Makhmur es una de las villas de mayoría kurda que cae en la zona en disputa entre Bagdad y el Gobierno Regional del Kurdistán. Los vecinos aseguran que el 1% de la población árabe asentada en el pueblo llegó con las oleadas de arabización emprendidas por Sadam Hussein, cuya administración no cejó en esfuerzos para extender la influencia de la minoría suní, concentrada en el oeste del país, por todo el territorio iraquí. Ubicada a la entrada de la provincia de Anbar, donde los radicales han plantado su Califato borrando la frontera con el país vecino, la localidad acogía a varias familias suníes a las que ahora la mayoría kurda acusa de haber ayudado a los yihadistas a tomar el pueblo.

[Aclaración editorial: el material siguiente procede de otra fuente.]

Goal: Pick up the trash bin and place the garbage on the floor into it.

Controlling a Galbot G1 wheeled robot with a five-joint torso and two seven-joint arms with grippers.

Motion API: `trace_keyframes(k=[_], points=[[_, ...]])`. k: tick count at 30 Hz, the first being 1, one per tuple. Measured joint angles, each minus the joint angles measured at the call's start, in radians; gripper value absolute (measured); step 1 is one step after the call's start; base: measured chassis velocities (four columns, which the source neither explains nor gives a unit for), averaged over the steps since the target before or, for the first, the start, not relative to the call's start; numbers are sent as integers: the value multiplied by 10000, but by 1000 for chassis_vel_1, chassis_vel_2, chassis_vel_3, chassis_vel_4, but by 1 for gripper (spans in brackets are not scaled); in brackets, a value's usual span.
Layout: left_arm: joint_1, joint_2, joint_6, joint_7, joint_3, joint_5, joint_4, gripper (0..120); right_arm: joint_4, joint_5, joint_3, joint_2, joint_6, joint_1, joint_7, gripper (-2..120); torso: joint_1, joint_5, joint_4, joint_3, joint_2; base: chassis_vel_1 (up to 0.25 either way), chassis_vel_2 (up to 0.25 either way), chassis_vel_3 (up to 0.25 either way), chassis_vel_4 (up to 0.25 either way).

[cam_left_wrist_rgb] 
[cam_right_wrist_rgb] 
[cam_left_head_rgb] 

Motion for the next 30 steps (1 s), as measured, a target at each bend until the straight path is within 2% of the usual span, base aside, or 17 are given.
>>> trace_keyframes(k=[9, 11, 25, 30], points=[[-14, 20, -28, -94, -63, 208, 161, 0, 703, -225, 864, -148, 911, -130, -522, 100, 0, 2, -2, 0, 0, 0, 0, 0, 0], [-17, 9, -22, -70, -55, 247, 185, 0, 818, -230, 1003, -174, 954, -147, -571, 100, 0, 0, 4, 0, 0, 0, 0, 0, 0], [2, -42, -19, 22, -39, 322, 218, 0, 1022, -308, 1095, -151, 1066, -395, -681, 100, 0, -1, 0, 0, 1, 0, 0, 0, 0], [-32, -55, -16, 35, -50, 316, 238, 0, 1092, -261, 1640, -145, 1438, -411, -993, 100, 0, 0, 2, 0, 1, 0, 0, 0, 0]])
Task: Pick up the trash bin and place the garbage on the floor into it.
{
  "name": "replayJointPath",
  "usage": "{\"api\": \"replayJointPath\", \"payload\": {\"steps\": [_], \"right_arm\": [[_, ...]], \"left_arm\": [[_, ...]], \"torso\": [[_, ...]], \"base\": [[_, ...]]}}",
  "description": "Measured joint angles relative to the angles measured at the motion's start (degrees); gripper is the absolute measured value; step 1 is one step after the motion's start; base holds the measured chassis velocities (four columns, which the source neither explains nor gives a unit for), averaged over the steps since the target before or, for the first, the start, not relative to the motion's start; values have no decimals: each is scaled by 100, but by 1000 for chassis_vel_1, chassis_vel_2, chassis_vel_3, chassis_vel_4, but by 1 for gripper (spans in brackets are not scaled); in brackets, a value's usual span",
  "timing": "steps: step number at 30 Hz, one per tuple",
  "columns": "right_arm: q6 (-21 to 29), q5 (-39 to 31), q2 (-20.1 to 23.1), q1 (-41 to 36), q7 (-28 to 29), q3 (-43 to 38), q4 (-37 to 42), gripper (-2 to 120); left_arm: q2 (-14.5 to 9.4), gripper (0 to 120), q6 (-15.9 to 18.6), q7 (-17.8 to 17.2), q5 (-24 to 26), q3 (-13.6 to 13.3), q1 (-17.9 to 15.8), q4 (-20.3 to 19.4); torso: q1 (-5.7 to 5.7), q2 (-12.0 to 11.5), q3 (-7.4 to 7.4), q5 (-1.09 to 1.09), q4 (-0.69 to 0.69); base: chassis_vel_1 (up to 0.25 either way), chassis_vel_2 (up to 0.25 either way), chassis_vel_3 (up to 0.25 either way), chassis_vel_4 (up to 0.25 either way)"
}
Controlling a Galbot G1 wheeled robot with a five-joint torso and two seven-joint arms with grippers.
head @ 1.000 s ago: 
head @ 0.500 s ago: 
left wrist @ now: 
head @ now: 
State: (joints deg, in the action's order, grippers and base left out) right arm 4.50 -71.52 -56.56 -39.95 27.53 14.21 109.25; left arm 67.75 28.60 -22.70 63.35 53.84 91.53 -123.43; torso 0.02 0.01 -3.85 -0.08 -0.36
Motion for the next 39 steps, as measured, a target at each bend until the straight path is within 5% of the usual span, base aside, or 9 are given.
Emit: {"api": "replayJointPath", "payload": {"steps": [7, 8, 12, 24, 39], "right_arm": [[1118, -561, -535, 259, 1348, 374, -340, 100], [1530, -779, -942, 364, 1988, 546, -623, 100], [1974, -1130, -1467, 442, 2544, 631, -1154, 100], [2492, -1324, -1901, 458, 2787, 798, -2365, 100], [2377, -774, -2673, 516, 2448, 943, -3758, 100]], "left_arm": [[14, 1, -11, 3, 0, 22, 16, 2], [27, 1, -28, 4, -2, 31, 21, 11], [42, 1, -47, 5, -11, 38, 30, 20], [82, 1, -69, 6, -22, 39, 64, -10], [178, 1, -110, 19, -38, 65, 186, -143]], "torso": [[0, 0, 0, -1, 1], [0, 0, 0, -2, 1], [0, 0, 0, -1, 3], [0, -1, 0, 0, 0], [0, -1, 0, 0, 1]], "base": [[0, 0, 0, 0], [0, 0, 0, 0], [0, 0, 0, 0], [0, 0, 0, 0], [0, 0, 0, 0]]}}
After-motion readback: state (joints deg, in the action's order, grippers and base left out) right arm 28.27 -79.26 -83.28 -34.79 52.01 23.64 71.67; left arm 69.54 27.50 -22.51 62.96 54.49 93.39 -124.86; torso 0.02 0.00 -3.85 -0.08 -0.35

Makhmur es una villa de mayoría kurda. Los vecinos aseguran que el 1 % de población árabe fue traída por Saddam Hussein

“Antes de los enfrentamientos la gente vivía junta”, comenta el coronel Hayar. “Ahora los árabes temen regresar por miedo a las represalias”. Según el jefe de la policía, la toma del pueblo provocó un éxodo dividido: los kurdos se desplazaron hacia zonas kurdas, al norte, y los árabes hacia los pueblos de mayoría suní en los alrededores. Ese movimiento ha extendido la idea de que las familias no kurdas han encontrado refugio en otras zonas bajo control de los yihadistas, lo que ha servido para afianzar la teoría del colaboracionismo. “Estamos preocupados por la reacción de la gente”, reconoce el coronel Hayar. “Han muerto civiles [dos vecinos], no eran soldados que luchaban, así que es normal que quieran venganza”.

“De hecho, no tenemos ningún problema con los árabes, tenemos problemas con el Estado Islámico, pero por supuesto, ha debido haber algún tipo de colaboración”, dice. Baja el tono e intenta quitar hierro al asunto: “En algunos casos las familias han sido obligadas a cooperar”. “Volverán”, confía Abdulá. “Hasta ahora hemos convivido juntos, pero no te puedes fiar, cuando los árabes tienen el poder, dejan de ser tus amigos”.